Motte e.V., Stadt- und Kulturzentrum-Logo. Foto: PR-Material

Motte e.V., Stadt- und Kulturzentrum-Logo. Foto: PR-Material

Das Stadtteil- und Kulturzentrum MOTTE e.V. veranstaltet vom 19.-26. September 2011 ein interkulturelles Erinnerungsprojekt mit dem Titel ’sound in the silence‘. Unter Anleitung internationaler Künstler erarbeiten deutsche und polnische Schüler eine Performance zu den Themen: deutsch-polnische Geschichte, Heimat, Vertreibung und Toleranz im Zuge der Auseinandersetzung mit den Gräueltaten im Zweiten Weltkrieg.

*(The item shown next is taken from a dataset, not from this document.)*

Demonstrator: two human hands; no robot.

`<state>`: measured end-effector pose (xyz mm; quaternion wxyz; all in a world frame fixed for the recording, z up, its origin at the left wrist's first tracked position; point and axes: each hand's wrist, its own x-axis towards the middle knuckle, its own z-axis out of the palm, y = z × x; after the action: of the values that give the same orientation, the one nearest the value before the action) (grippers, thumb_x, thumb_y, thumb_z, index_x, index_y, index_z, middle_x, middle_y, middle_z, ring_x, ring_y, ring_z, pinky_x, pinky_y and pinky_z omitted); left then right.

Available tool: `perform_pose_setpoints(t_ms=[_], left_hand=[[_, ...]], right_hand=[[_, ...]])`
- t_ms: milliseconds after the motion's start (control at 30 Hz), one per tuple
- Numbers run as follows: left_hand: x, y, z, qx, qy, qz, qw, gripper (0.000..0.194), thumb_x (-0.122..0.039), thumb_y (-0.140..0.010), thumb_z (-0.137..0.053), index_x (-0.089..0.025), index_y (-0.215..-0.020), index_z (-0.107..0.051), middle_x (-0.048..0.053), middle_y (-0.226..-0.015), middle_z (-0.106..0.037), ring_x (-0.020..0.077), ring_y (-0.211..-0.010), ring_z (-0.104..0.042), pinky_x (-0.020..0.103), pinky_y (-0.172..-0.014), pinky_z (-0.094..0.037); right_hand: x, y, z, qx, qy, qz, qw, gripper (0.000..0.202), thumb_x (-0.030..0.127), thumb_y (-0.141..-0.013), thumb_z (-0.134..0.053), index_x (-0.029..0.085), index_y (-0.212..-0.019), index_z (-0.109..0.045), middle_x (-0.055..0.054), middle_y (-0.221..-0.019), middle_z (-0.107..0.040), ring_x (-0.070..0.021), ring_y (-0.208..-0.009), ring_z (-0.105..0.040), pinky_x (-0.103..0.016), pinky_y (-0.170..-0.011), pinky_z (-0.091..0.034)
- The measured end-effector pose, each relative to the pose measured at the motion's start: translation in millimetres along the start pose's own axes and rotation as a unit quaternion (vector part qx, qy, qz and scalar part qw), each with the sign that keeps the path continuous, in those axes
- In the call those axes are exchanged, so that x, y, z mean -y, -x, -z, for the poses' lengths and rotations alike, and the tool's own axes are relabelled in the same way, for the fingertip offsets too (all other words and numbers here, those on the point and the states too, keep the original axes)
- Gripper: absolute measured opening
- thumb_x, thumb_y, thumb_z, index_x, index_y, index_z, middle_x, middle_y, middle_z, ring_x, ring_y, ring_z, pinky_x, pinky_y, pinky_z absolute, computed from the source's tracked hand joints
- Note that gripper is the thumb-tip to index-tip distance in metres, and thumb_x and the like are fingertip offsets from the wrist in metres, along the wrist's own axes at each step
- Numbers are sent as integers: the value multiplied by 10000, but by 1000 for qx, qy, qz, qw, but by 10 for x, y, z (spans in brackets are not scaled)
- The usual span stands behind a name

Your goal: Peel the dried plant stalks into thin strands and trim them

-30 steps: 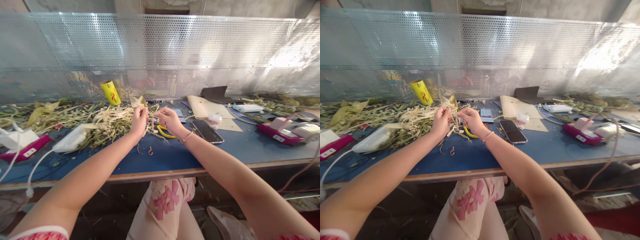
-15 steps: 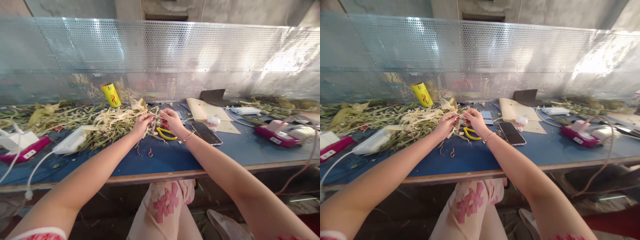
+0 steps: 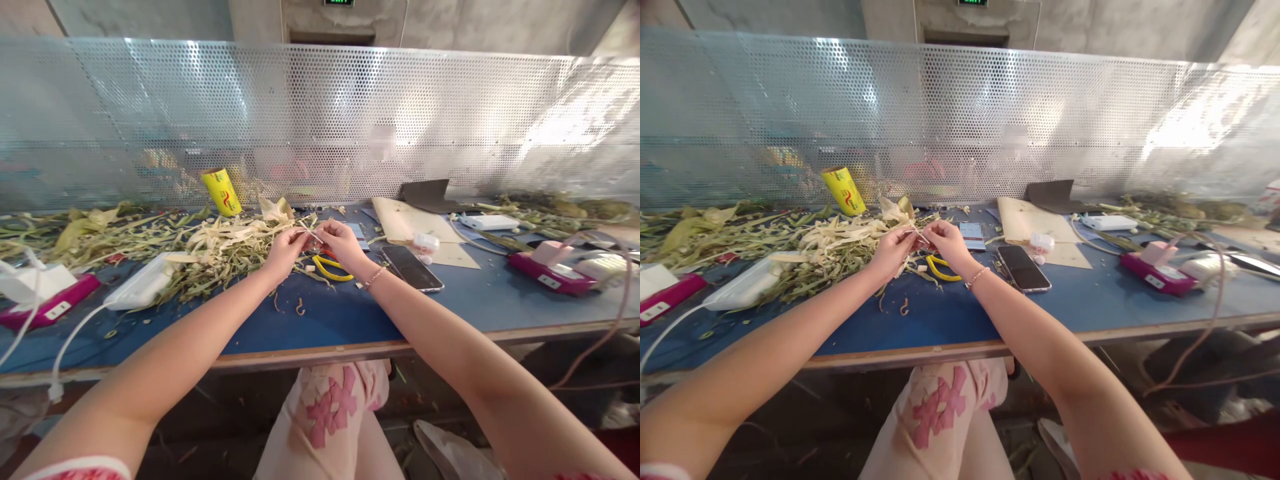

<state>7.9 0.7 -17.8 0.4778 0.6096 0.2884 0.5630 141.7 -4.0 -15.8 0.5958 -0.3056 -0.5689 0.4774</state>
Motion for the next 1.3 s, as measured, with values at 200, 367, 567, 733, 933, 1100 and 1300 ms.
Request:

Ein gemeinsamer Weg aus der Vergangenheit in die Gegenwart

Anhand von Musik, Texten, eigenen und fremden Familiengeschichten erarbeiten die Jugendlichen eine Verbindung zwischen der Vergangenheit und der Gegenwart. Im Vordergrund steht dabei die Identität der Schüler, die in diesem Fall sowohl polnisch als auch deutsch ist. Gemeinsam soll ein Weg gefunden werden als dritte Generation trotz der zunehmend schrumpfenden Anzahl an Zeitzeugen einen eigenen Zugang zum Zweiten Weltkrieg zu finden.

Die Künstler

Musiker und Regisseur Dan Wolf aus San Francisco, USA engagiert sich bereits seit 2006 für die Aufarbeitung des Genozids. Besonders sein Unverständnis für das Schweigen der Bevölkerung trotz eindeutiger Indizien, wie Asche, Gestank und Deportationen in der Nähe von Städten treiben ihn an. Parallel dazu wird das Projekt vom Hamburger Regisseur Jens Huckeriede aufgezeichnet. Beide Männer kennen sich bereits seit der Entstehungsphase des Films ‚Return of the tüdelband – Gebrüder Wolf Story‘, in dem Dan Wolf selbst auf Spurensuchen in der deutsch-jüdischen Geschichte unterwegs ist.

Projektvorstellung

Die Ergebnisse der Projekttage werden einmal am 24. September in der ‚FABRIK‘ und einmal am 26. September in der KZ-Gedenkstätte selbst präsentiert. Für 2012 sind Folgebegegnungen in der Gedenkstätte Auschwitz/Polen geplant sowie eine Projektvorstellung in den USA.